According to George Francis Train...
I highly recommend reading about George Francis Train, “one of the strangest and most colorful characters” of his era—which is saying something, as anyone who reads nineteenth century history knows. One historian described him as “a combination of Liberace and Billy Graham,” but even that fails to do him justice. Among many other interesting achievements, he was the inspiration for the protagonist in Jules Verne's novel Around the World in Eighty Days.
Here’s another description:
“Train was emotional and impulsive, an attention-seeking scatterbrain who ran a quixotic campaign for president of the United States. He went to jail 15 times either for siding with revolutionaries or assuming the bad debts of others. He was also a brilliant businessman.”

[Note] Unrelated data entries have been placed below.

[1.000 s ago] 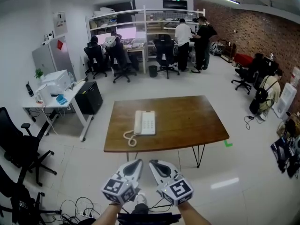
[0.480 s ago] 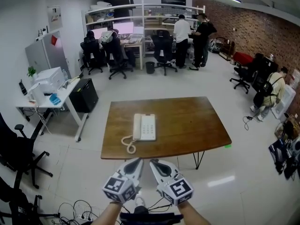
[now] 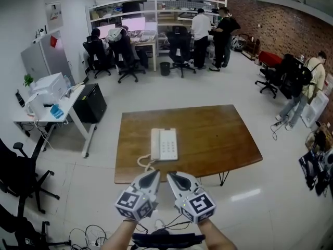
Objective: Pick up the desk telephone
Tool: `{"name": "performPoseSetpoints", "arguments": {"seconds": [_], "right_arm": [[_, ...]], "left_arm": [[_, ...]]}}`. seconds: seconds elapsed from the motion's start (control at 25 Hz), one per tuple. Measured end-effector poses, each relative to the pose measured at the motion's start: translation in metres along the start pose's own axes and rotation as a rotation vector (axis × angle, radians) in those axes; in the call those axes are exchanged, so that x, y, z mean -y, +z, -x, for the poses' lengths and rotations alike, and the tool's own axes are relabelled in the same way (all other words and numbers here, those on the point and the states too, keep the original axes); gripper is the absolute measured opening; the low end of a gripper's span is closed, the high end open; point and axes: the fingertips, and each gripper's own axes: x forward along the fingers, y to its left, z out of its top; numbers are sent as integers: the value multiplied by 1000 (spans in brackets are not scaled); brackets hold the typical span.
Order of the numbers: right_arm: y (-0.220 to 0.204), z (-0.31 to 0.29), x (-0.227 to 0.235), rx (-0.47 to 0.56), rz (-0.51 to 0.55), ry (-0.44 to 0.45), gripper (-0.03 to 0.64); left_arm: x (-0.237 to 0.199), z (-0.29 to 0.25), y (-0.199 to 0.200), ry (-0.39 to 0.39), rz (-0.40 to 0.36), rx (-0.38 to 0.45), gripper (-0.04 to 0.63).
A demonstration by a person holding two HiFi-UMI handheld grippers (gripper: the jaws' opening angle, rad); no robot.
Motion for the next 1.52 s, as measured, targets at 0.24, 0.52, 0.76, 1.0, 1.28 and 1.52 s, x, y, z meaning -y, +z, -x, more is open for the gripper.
{"name": "performPoseSetpoints", "arguments": {"seconds": [0.24, 0.52, 0.76, 1.0, 1.28, 1.52], "right_arm": [[4, -39, 9, -7, 3, -9, 0], [-5, -67, 27, -35, 5, -55, 0], [-13, -82, 34, -53, 1, -70, 0], [-21, -92, 41, -69, -25, -84, 0], [-30, -101, 62, -81, -46, -81, 1], [-35, -121, 87, -89, -66, -67, 1]], "left_arm": [[-29, -18, 8, -21, 14, -13, 2], [-57, -39, 3, -53, 40, -19, 2], [-73, -49, -5, -77, 62, -31, 2], [-85, -58, -13, -88, 79, -58, 2], [-92, -81, -27, -94, 80, -85, 2], [-109, -106, -38, -79, 84, -115, 2]]}}
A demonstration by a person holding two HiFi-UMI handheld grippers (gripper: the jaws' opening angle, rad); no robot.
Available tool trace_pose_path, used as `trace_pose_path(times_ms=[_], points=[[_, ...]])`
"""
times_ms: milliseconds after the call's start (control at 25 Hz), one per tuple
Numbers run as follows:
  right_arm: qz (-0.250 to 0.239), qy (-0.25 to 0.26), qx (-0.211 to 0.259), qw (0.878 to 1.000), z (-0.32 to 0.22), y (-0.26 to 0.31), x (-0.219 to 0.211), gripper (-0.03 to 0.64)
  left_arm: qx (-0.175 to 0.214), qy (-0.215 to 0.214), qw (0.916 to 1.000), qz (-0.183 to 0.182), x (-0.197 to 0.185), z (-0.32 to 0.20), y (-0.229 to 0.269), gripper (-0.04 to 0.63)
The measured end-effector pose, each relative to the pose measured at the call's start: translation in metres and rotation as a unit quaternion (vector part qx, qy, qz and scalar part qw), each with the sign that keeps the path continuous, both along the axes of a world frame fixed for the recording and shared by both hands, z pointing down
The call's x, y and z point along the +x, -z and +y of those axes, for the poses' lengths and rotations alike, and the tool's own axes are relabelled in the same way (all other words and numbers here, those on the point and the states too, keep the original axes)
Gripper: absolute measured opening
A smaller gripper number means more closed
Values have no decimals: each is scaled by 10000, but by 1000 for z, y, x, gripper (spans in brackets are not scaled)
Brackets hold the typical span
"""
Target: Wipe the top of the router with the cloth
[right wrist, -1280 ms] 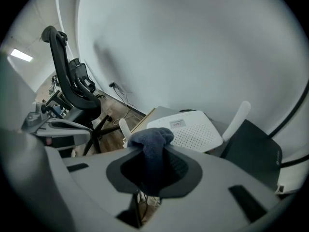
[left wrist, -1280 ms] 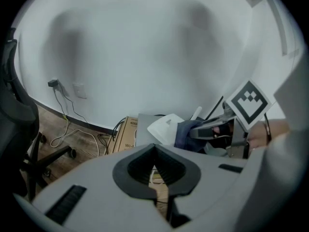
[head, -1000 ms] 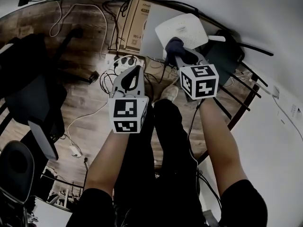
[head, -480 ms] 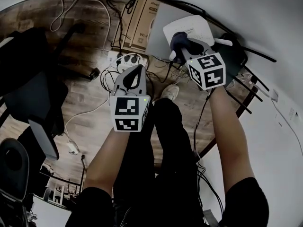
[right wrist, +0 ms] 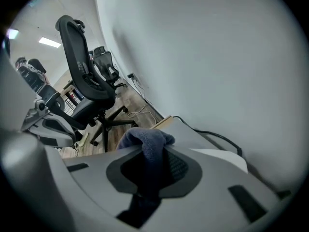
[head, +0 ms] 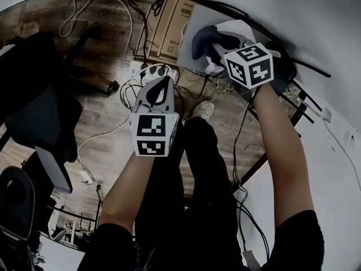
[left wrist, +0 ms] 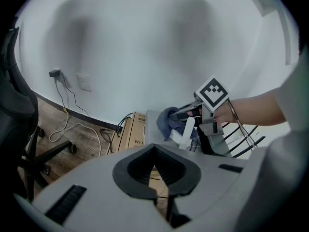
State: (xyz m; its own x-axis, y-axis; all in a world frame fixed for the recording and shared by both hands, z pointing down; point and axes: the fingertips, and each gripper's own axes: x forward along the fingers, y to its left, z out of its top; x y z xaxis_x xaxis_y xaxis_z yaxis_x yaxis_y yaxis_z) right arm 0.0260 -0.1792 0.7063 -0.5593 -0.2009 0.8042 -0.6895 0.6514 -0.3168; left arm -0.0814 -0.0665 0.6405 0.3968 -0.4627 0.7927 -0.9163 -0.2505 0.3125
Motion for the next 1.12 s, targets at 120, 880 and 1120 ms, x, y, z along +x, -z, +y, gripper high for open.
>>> trace_pose_path(times_ms=[120, 880, 1120], points=[[79, 160, -61, 9998, -5, -1, -2, 41, 13, -3, 10000, -2, -4, -2, 1, -6], [217, -154, -289, 9992, -27, -16, -1, 57, -77, -306, 9995, -66, 10, 8, -5, -6], [449, -334, 139, 9983, -43, -17, 17, 55, -82, -628, 9980, -83, 22, 18, -5, -6]])
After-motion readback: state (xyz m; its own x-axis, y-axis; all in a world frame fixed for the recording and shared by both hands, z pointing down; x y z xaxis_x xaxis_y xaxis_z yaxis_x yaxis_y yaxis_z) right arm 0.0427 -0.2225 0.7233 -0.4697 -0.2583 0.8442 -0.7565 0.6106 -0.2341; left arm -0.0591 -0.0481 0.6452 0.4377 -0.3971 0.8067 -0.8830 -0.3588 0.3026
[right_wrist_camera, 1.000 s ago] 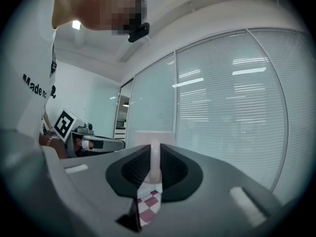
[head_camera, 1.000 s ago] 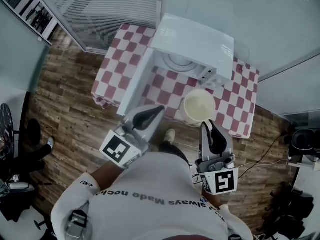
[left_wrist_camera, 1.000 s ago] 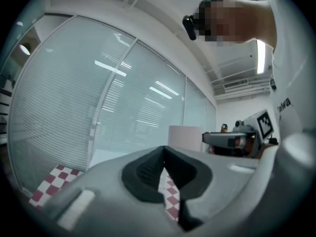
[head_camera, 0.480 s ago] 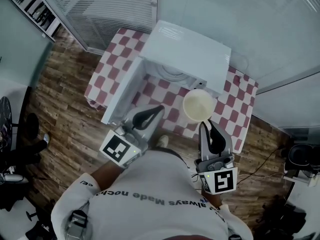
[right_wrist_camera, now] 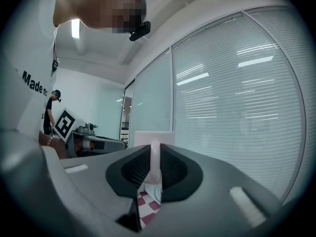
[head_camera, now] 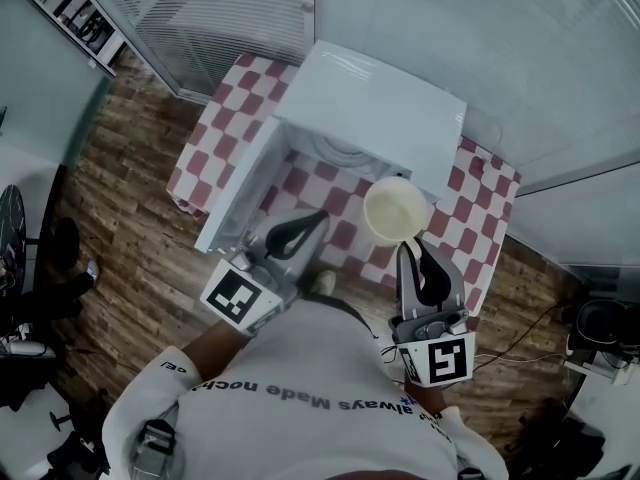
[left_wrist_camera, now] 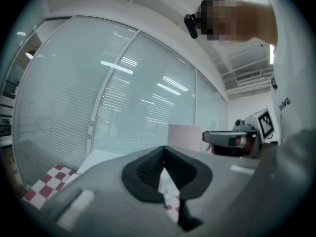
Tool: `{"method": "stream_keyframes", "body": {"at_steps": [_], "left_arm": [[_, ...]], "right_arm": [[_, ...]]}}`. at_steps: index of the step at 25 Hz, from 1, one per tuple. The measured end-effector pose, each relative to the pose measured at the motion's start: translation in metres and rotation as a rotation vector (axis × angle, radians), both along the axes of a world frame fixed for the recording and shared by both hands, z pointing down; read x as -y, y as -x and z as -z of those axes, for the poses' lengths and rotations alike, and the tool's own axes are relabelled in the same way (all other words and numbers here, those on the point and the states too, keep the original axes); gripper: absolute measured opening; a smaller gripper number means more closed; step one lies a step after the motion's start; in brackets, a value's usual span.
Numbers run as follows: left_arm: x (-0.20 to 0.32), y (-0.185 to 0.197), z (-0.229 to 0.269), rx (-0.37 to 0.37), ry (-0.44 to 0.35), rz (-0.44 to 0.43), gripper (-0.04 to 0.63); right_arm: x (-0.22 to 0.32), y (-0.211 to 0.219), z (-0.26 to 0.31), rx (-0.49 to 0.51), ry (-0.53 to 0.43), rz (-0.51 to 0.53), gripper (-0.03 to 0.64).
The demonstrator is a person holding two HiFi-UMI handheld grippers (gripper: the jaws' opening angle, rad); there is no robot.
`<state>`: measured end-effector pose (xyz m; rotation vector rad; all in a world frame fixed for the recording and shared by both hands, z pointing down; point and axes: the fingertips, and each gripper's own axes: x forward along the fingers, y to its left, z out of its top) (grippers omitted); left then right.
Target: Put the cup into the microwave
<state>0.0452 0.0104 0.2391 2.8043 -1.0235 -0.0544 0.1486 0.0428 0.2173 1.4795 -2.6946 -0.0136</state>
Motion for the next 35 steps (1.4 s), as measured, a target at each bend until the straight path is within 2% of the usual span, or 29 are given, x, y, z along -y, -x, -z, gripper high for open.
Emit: {"method": "stream_keyframes", "body": {"at_steps": [13,23,28,35], "left_arm": [[0.061,0.034,0.009,-0.007,-0.011,-0.052,0.004],[0.107,0.067,0.017,-0.016,-0.042,-0.12,0.003],[0.118,0.072,0.009,0.001,-0.023,-0.138,0.003],[0.124,0.063,0.013,-0.008,-0.025,-0.121,0.003]], "right_arm": [[0.057,0.043,0.01,-0.015,-0.009,-0.02,0.041],[0.1,0.079,0.019,0.003,-0.037,-0.091,0.041],[0.108,0.081,0.011,0.002,-0.025,-0.12,0.041],[0.113,0.071,0.01,-0.009,-0.013,-0.105,0.041]]}}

He was also a popular lecturer, and people turned out in droves to hear him talk. “During the Civil War he lived in England, where he promoted the Union cause with colorful speeches and a newspaper. He returned to the United States convinced he could end the war because his wife was related to Jefferson Davis.” That didn’t work out, but he later claimed, in a typically stream-of-conscious style interview, that he had seen something interesting—and Lincoln-related—back in early 1864. (The interview was published in the Oil City Daily Derrick, on January 3, 1879.)
Another popular lecturer, Bayard Taylor, was scheduled to appear at Willard’s in Washington. Then-President and Mrs. Lincoln are known to have attended this performance together. Train claimed that Bayard, whom he knew personally, had sent him a ticket shortly before the performance, after learning he was in town. Train’s credibility is hard to assess, so who knows if this actually happened, but here’s the story:
“There were only two more chairs reserved! I saw then that I was a distinguished guest! But who are the others? The applause that moment answered my own question! Mr. and Mrs. Lincoln appeared! I saw in their faces that there had been a family fight! While bowing to the audience he put his stovepipe in the chair next to mine! Mrs. L., seeing her opportunity to get the best of the battle, pounced down upon the new silk hat with delight, and sat on it throughout the lecture! You should have seen the President’s face! What could he do? Her countenance was all smiles! So was mine! I fairly shrink at my own thoughts! Nobody knew it but we three!”